Tertadesmus obliquus-mediated silver nanoparticles: A green route to potent antibacterials

¹ Biotechnology Department, Faculty of Basic and Applied Sciences, Egypt-Japan University of Science and Technology(E-JUST), New Borg El-Arab City, 21934, Alexandria, Egypt
² Botany and Microbiology Department, Faculty of Science, Suez University, PO Box 43518 Suez Egypt
³ Chemical and petrochemical engineering department, Egypt-Japan University of Science and Technology(E-JUST), New Borg El-Arab City, 21934, Alexandria, Egypt
⁴ Department of Aquatic Environment, Faculty of Fish Resources, Suez University
⁵ Medicinal Chemistry Department, Faculty of pharmacy, Egypt-Japan University of Science and Technology(E-JUST), New Borg El-Arab City, 21934, Alexandria, Egypt
⁶ Analytical Chemistry Department, Faculty of Pharmacy, Cairo University, Kasr El-Aini Street, PO 11562, Cairo, Egypt
⁷ Biotechnology Department, Faculty of Agriculture, Cairo University, Giza 12613, Egypt

^* Corresponding author: This email address is being protected from spambots. You need JavaScript enabled to view it.

Abstract

Using algae for nanoparticle biosynthesis offers a green, cost-effective alternative to other chemical and physical methods.
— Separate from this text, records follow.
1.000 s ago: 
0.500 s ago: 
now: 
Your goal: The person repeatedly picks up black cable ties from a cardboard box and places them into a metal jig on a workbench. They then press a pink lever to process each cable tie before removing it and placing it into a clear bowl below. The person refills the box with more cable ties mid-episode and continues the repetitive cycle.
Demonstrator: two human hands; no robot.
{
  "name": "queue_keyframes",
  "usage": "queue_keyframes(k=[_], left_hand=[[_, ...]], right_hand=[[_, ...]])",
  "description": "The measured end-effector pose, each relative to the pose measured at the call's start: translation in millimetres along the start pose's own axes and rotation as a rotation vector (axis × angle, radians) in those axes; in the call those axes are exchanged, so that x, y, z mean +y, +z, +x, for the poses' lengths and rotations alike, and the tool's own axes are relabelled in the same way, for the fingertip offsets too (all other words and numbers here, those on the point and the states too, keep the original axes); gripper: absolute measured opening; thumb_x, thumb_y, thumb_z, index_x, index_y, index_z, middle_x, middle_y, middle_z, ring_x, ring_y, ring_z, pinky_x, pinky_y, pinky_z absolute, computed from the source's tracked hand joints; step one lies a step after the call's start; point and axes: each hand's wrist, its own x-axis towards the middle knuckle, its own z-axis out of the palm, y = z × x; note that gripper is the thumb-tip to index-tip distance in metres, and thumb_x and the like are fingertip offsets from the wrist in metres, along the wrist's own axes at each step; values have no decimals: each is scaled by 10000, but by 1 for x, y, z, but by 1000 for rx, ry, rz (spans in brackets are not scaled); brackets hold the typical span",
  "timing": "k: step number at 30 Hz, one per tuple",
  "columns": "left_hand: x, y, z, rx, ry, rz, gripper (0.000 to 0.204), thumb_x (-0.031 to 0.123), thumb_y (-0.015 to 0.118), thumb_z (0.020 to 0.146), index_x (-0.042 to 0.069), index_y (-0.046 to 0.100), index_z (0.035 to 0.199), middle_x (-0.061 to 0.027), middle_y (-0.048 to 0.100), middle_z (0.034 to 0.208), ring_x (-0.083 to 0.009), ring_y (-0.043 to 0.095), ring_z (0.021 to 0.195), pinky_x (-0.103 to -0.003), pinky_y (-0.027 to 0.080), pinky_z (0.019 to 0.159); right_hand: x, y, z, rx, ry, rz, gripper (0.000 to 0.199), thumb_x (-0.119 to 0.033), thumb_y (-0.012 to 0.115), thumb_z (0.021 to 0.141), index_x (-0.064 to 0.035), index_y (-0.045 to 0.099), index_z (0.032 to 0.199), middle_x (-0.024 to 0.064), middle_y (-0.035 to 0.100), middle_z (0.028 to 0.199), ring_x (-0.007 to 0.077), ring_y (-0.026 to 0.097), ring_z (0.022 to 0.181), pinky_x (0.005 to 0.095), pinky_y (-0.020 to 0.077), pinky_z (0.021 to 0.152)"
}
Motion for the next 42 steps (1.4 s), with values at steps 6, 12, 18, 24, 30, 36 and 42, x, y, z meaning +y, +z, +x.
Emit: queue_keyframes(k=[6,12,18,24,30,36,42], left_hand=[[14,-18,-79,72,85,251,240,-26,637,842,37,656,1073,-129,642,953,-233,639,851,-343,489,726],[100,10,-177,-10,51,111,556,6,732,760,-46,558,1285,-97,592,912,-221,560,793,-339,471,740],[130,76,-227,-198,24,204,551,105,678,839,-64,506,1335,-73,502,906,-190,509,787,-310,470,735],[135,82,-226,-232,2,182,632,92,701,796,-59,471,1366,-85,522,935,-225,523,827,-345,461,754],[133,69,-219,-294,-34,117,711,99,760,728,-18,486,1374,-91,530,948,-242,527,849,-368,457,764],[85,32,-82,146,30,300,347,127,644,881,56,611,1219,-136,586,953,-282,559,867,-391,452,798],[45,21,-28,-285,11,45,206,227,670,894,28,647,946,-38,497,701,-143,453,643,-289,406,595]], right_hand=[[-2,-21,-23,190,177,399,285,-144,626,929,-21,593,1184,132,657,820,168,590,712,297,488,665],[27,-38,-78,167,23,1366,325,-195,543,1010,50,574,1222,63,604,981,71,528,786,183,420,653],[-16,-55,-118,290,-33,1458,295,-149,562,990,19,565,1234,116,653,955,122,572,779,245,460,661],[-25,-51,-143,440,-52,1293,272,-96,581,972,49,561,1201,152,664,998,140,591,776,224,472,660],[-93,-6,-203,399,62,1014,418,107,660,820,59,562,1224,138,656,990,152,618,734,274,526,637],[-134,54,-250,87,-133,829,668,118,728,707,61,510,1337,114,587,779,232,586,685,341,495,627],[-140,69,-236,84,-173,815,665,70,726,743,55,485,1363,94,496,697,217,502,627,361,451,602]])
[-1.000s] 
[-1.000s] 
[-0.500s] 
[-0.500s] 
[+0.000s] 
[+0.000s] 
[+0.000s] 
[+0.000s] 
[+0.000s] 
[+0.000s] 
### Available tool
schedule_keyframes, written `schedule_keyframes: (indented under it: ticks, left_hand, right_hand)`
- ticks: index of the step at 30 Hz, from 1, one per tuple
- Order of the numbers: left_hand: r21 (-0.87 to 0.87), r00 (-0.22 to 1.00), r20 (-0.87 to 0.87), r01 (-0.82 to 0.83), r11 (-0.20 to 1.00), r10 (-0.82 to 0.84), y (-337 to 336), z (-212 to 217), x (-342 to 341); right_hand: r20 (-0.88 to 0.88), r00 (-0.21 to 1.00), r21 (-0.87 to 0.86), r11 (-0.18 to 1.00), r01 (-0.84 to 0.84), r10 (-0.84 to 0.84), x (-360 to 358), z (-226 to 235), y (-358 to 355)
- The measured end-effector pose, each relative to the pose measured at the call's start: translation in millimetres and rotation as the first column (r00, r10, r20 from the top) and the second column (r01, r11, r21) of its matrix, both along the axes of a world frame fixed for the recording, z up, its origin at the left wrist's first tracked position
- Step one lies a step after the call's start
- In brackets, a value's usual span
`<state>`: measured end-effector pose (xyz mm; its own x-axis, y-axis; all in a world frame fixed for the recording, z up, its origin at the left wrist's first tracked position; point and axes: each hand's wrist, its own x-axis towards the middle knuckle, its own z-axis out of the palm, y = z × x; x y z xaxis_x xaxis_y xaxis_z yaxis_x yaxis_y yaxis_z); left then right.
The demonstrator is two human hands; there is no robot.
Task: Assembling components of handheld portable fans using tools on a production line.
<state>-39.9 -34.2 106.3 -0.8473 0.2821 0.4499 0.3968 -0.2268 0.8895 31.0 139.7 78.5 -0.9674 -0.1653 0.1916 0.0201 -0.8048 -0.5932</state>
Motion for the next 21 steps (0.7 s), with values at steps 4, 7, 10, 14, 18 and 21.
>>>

This study uses the cell-free supernatant of Tetradesmus obliquus. to produce silver nanoparticles (AgNPs) sustainably, achieving notable stability and antimicrobial activity. An initial experimental design was used to optimize the production process to maximize nanoparticle yield. The study examined the effects of key variables, including the ratio of extract to silver nitrate solution, the type of capping agent, and the medium pH. The custom design included 12 experiments with varying values for each variable, and we measured absorbance at 420 nm during both shortand long-term assessments to evaluate yield and stability. The results showed that SDS was the most effective stabilizer, resulting in an eightfold increase in nanoparticle production compared to sodium citrate after 2 weeks. At pH 9, with SDS, a rapid synthesis with maximum production was achieved even at lower AgNO₃ concentrations. AgNPs (3.90-10.83 nm average diameter, charge= -23.3 mV) were characterized using Zeta potential, FT-IR, XRD, and TEM. Performing disc diffusion assay, agar plates showed significant inhibition zones against Escherichia coli, Salmonella enterica, and Staphylococcus aureus at concentrations of 25, 50, and 100 mg/mL, respectively. These findings highlight the potential of algal-synthesized AgNPs as effective antimicrobial agents.